(Exercise directions) Copy every line of the records below that holds the word "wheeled".

BEGIN Records for this task

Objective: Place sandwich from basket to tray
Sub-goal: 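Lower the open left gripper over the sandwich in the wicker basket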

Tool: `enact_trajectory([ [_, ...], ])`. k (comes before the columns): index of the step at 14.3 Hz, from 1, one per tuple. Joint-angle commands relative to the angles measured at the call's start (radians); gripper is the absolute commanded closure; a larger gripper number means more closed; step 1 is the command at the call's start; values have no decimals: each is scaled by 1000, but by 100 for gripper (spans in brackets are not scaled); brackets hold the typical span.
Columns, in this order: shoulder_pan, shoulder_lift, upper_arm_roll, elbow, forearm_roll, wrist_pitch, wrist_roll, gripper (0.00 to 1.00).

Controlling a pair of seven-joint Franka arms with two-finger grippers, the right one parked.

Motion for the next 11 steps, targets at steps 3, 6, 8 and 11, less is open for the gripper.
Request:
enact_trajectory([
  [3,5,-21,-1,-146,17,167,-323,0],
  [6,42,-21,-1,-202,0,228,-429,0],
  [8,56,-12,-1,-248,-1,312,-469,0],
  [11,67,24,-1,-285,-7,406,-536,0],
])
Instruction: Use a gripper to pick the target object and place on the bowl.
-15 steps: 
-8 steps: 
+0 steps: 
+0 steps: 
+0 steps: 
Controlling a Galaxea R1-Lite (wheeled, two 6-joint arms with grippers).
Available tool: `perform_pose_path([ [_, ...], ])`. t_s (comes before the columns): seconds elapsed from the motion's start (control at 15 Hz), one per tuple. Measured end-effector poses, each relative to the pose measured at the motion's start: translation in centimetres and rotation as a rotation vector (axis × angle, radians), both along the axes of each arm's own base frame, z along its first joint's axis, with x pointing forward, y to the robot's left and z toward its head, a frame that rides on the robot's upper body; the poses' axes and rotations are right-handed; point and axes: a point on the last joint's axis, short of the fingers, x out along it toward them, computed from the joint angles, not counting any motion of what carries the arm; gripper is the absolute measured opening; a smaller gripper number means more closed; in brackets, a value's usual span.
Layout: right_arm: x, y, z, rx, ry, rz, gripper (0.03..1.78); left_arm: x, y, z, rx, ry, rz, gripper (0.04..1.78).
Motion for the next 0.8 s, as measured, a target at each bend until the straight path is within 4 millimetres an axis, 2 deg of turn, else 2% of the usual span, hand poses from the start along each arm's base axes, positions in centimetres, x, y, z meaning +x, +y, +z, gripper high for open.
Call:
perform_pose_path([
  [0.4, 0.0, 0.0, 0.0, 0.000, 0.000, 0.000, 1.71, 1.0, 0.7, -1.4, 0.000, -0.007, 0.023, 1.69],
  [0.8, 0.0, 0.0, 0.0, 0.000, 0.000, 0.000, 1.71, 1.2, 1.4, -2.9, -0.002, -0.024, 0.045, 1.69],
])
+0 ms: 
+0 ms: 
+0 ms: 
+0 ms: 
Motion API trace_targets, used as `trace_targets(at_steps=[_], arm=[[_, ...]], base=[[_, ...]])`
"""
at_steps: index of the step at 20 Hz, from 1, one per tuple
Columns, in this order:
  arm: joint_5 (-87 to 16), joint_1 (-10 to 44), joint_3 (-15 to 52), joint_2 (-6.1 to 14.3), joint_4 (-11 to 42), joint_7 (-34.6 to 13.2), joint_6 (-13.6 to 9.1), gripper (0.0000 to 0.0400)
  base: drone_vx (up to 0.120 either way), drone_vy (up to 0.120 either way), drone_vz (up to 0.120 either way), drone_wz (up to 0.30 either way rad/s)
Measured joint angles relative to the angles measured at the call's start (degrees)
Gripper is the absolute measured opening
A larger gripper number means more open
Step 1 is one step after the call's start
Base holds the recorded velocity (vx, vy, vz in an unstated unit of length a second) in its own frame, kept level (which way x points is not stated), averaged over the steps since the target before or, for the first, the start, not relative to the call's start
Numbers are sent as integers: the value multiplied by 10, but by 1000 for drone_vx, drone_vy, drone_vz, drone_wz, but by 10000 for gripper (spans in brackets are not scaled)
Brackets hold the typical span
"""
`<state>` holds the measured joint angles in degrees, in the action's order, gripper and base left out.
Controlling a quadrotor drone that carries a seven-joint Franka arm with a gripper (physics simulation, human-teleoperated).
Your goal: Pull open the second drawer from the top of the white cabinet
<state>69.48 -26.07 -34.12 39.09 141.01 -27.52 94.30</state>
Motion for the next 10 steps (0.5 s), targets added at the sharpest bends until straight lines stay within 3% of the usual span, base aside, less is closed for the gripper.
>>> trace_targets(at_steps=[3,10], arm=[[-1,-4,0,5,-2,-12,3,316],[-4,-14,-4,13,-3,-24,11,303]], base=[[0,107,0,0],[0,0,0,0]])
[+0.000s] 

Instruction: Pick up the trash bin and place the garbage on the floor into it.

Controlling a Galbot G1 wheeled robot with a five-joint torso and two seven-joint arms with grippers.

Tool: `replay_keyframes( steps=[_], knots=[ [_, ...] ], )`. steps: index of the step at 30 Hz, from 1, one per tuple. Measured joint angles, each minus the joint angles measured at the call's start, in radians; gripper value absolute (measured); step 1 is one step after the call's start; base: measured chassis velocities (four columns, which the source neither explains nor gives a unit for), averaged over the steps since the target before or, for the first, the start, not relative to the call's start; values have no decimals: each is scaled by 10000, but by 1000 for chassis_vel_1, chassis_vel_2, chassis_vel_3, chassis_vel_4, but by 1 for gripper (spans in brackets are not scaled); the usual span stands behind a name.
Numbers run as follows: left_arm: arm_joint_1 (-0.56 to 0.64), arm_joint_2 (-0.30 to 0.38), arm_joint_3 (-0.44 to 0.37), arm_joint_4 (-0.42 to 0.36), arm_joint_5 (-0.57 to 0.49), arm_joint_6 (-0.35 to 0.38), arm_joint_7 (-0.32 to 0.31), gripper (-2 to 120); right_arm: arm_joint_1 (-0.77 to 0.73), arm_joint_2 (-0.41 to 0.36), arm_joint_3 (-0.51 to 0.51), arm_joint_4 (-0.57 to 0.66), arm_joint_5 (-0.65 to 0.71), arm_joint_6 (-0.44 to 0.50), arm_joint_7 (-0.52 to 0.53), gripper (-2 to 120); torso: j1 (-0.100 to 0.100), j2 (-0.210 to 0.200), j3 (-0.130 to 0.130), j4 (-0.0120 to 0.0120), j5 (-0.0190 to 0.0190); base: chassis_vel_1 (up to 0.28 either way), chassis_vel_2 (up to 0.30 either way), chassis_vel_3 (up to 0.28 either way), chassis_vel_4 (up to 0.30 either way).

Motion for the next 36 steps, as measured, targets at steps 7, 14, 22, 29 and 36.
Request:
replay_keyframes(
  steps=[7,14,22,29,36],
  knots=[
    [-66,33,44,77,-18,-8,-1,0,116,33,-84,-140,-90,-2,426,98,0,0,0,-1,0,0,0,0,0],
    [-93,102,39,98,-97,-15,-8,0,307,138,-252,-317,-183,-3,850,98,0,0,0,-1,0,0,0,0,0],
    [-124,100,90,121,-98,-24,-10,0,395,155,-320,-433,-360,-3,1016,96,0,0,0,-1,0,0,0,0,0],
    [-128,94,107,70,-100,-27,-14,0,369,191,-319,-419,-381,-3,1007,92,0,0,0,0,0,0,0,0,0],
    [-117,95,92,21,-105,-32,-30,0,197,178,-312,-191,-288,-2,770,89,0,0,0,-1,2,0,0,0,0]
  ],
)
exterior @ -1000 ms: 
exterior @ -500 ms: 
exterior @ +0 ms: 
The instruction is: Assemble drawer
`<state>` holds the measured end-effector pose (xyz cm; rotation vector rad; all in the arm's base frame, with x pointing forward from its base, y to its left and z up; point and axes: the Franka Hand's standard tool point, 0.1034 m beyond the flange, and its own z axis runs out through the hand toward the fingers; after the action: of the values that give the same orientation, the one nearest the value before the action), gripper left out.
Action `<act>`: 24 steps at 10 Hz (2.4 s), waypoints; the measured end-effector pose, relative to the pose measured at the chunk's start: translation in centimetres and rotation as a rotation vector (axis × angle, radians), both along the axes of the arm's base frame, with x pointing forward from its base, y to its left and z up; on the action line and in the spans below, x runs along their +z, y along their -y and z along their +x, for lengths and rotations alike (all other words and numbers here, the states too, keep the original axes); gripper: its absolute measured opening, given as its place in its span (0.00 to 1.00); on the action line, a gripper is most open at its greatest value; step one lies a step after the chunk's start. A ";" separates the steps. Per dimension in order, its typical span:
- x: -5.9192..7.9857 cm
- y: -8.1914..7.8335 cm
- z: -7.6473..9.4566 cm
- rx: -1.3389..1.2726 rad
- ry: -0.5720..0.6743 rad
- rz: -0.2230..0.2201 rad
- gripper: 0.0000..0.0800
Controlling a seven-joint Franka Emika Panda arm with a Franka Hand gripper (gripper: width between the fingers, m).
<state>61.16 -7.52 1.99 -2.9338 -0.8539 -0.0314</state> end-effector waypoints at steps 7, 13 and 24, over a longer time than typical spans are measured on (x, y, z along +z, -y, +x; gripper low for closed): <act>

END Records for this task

(The answer)
Controlling a Galaxea R1-Lite (wheeled, two 6-joint arms with grippers).
Controlling a Galbot G1 wheeled robot with a five-joint torso and two seven-joint arms with grippers.

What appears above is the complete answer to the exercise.